"Ay. Or better, let me have two minutes' talk with him here, and if he comes to my way of thinking, I will answer for him."
"Answer for him?" cried Ferguson, with a sneer. "If you answer for him no better than I did, you will give us small surety."
"Ay, but I am not you, Mr. Ferguson," Smith retorted, in a tone of contempt, whereat the older man writhed impotently.
"This person--Mr. Taylor or Mr. Price--or whatever his name is--knows me and that what I say I do."
"Well, do--what you like with him," Charnock answered peevishly, "so that you stop his mouth."
To my great joy the other men assented in the same tone, being glad to be rid of the burden. It may seem strange to some that those who had prepared an hour before to take my life, should now be as ready to let me go; but there are few men who are eager to take life in cold blood, and kill a man as they would a sheep. Moreover, in favour of these men--on whose memory the Assassination Plot has cast obloquy not altogether deserved, since few of them were assassins in the strict sense, and the worst of all, Ferguson, escaped his just fate--in their favour I say, it is to be observed that the fact which they designed, however horrid in the eyes of good citizens, and certainly not to be defended by me, was not in their sight so much a murder as an act of private warfare carried into the enemy's country. So fully I am persuaded was this the case, that had it been a question of stabbing the King in the back, or shooting him from a window, I believe not one would have volunteered. Let this stand to their credit: to the credit of men whom I saw and have described at their worst, drunken, reckless, ill-combined, and worse governed; whose illegal design had it been accomplished, must have postponed the Protestant succession in these realms; but who, misguided and betrayed as they were by leaders more evil than themselves, evinced some spark of chivalry in their lives--for all did it in a measure for a cause--and in their sufferings a fortitude that would have become better men and a nobler effort.
So much of them. One released my hands, and another at Smith's request found him a light; and my new protector bidding me follow him, and leading the way upstairs to the bare room at the back whence I had broken out, those we left were deep in muttered plans and whisperings of the Marsh, and Hunt's house, and Harrison's Inn at Dimchurch, before we were out of hearing.
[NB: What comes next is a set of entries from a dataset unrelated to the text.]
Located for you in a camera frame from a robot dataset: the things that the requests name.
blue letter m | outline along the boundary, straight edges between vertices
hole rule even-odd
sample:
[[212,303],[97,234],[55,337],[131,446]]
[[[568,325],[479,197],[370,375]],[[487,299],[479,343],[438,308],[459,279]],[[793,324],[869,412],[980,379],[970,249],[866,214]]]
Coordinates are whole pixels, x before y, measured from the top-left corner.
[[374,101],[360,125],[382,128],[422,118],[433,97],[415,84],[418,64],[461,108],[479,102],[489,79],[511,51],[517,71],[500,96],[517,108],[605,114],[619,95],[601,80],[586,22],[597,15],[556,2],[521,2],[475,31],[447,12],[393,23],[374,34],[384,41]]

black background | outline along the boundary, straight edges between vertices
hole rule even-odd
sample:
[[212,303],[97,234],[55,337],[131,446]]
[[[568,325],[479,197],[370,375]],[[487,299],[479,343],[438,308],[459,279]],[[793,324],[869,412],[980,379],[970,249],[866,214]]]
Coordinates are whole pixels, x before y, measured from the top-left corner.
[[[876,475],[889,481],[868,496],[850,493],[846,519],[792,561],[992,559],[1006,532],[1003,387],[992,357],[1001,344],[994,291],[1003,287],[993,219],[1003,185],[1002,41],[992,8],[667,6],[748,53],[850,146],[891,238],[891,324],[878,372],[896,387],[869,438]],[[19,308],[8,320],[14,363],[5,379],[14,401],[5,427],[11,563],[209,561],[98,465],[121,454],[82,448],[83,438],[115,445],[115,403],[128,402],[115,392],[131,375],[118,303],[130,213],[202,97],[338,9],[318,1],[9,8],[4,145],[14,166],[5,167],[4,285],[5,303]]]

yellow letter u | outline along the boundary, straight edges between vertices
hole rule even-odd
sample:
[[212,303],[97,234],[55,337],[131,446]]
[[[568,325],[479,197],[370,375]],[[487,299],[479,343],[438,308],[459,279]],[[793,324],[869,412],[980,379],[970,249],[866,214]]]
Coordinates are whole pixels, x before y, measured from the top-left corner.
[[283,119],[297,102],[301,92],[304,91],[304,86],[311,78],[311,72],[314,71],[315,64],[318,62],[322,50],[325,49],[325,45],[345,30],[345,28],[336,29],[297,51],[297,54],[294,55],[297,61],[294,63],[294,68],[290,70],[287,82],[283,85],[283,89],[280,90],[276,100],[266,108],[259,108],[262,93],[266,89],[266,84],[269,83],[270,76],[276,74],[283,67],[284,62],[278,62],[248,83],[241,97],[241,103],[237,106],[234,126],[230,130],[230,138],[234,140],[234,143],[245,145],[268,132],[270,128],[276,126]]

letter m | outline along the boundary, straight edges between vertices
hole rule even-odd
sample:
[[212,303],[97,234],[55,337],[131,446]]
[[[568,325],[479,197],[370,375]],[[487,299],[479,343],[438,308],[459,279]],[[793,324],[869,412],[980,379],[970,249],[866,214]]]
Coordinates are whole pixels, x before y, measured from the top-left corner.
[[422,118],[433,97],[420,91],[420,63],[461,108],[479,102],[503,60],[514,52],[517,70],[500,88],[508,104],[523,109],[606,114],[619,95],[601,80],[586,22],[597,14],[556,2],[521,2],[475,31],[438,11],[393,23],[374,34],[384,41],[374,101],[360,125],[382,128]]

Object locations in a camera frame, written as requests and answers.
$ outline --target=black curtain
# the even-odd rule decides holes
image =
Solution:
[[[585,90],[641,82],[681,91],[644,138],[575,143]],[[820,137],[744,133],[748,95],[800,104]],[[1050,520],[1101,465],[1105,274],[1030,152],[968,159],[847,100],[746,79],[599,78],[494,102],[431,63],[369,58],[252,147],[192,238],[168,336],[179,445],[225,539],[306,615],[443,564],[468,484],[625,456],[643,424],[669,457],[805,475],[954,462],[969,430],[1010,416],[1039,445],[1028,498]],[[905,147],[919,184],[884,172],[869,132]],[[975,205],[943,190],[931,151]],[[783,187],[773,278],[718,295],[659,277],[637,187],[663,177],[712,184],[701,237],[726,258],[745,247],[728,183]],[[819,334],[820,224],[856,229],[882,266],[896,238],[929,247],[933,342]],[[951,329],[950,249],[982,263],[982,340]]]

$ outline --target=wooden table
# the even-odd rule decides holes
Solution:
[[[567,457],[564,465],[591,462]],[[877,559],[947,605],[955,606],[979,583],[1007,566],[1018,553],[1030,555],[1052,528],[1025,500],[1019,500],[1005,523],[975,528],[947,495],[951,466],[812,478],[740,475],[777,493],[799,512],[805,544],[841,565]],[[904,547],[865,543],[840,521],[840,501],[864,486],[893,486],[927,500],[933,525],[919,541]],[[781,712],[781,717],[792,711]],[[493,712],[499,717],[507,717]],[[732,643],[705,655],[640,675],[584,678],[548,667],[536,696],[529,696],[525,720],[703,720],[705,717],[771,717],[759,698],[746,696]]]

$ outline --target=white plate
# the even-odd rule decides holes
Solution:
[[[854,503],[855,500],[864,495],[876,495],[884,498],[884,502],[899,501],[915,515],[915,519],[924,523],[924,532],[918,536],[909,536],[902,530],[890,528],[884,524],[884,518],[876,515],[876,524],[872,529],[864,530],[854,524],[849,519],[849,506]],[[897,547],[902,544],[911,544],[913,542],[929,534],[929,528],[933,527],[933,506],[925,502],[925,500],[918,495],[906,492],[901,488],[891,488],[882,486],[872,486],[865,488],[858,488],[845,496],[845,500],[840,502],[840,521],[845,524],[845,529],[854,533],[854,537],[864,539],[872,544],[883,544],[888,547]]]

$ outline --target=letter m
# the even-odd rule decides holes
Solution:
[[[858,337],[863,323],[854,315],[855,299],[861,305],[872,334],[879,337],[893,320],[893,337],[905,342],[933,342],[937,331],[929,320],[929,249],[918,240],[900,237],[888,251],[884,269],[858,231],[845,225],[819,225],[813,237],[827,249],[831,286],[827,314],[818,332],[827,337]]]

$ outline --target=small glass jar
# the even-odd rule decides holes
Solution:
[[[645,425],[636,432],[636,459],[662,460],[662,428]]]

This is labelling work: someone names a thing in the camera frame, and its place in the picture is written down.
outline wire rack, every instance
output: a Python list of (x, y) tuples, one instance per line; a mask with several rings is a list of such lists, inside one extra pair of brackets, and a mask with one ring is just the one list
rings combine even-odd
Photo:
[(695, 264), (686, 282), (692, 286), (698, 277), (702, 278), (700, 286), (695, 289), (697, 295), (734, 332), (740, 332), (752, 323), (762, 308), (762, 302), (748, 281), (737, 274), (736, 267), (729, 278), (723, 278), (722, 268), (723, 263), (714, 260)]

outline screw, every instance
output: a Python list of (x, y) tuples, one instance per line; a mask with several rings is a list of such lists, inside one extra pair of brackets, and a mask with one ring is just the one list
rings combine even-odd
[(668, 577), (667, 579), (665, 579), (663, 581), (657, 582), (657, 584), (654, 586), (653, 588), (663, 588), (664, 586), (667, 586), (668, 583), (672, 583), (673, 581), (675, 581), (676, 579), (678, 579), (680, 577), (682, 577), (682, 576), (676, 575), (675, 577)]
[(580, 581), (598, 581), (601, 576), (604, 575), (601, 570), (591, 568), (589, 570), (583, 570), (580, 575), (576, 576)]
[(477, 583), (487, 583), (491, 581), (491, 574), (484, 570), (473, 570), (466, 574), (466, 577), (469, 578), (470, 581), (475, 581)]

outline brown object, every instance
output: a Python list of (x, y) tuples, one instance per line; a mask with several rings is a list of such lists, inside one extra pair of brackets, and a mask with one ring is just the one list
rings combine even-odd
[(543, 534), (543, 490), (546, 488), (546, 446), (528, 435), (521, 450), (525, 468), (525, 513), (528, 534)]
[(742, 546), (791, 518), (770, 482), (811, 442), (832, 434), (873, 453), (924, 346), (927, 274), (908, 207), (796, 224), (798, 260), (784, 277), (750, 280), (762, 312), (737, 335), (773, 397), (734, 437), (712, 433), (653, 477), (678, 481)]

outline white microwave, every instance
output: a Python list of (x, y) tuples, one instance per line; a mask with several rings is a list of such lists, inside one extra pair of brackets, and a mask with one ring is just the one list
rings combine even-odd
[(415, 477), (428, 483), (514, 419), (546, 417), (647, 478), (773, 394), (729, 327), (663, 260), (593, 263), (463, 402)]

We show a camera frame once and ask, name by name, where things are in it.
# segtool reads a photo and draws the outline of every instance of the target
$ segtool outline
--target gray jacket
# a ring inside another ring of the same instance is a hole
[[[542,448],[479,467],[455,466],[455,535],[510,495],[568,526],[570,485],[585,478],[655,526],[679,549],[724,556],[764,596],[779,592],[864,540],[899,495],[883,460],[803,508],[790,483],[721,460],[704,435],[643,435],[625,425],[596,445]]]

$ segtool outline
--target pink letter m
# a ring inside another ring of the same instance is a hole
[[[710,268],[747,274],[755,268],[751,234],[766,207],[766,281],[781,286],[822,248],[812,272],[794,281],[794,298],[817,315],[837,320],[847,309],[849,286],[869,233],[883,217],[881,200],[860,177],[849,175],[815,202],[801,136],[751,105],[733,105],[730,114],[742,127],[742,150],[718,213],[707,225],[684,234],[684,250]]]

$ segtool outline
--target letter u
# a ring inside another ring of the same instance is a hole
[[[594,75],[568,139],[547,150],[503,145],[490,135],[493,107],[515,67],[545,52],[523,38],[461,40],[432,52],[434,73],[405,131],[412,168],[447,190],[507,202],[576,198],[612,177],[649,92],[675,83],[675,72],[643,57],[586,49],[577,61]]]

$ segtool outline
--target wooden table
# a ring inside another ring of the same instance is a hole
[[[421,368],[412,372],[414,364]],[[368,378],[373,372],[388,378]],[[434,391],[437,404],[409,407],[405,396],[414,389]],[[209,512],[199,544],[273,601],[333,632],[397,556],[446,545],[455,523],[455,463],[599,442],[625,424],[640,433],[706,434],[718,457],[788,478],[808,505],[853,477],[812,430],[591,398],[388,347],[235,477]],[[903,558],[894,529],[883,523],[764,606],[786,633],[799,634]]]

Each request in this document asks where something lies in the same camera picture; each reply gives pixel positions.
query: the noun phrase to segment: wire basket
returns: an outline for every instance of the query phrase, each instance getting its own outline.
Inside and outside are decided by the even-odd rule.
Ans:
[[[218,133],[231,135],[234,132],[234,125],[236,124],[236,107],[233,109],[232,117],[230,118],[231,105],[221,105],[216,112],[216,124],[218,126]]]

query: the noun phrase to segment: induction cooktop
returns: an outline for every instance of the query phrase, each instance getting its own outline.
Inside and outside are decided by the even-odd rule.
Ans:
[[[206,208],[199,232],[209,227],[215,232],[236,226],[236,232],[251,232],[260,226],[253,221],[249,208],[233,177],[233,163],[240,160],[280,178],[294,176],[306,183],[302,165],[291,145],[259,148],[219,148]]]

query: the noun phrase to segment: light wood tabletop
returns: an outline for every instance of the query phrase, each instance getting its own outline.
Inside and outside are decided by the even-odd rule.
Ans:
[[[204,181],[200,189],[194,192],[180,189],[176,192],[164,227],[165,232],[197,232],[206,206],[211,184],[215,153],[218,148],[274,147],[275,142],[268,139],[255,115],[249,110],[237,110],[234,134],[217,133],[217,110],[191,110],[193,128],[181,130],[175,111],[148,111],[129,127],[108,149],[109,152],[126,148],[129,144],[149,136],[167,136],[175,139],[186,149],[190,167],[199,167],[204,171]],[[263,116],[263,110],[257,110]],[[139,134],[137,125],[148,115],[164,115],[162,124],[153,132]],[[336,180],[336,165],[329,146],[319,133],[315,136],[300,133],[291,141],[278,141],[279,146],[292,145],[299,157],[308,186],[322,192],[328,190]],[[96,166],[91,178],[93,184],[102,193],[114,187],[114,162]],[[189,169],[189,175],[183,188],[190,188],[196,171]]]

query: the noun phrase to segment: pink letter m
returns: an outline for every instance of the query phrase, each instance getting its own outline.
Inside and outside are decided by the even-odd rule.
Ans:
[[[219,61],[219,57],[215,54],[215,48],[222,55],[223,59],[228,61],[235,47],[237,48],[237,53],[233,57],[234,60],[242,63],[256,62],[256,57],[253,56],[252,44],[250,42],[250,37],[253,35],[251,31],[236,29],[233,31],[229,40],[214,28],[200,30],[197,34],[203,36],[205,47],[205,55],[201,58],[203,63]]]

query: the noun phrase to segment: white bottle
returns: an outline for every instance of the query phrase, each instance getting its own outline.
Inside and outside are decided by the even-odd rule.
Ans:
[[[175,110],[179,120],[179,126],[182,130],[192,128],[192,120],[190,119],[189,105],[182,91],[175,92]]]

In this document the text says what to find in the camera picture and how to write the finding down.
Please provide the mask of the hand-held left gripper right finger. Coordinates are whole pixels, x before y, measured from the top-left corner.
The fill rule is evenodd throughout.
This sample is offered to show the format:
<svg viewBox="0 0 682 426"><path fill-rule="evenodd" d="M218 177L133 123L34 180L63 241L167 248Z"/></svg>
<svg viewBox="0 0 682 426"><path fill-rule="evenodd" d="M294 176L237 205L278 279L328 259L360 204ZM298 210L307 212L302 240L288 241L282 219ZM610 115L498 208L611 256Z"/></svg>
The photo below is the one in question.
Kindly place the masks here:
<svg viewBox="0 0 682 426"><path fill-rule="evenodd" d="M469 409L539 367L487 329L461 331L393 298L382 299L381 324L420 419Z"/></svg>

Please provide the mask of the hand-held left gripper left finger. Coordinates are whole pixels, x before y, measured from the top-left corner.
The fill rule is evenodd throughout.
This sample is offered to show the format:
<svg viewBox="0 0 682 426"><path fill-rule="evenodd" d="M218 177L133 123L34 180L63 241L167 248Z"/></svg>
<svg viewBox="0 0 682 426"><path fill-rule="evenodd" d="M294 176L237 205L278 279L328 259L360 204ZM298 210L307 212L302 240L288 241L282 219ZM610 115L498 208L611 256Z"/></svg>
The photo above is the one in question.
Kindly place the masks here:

Smith's first act, when we reached the room above, was to close the door upon us. This done, he set his candle on the floor--whence its flame threw dark wavering outlines of our figures on the ceiling--and moved to the hearth. Here, while I stared, wondering at his silence, he searched for some spring or handle, and finding it, caused a large piece of the wainscot to fall out and reveal a cavity about three feet deep and six long. He beckoned me to bring the candle and look in, and supposing it to be a secret way out, I did so. However, outlet there was none. The place was nothing more than a concealed cupboard.
"Well?" he said, when he had moved the candle to and fro that I might see the better--his face the while wearing a smile that caught and held my gaze. "Well? what do you think of it, Mr. Taylor?"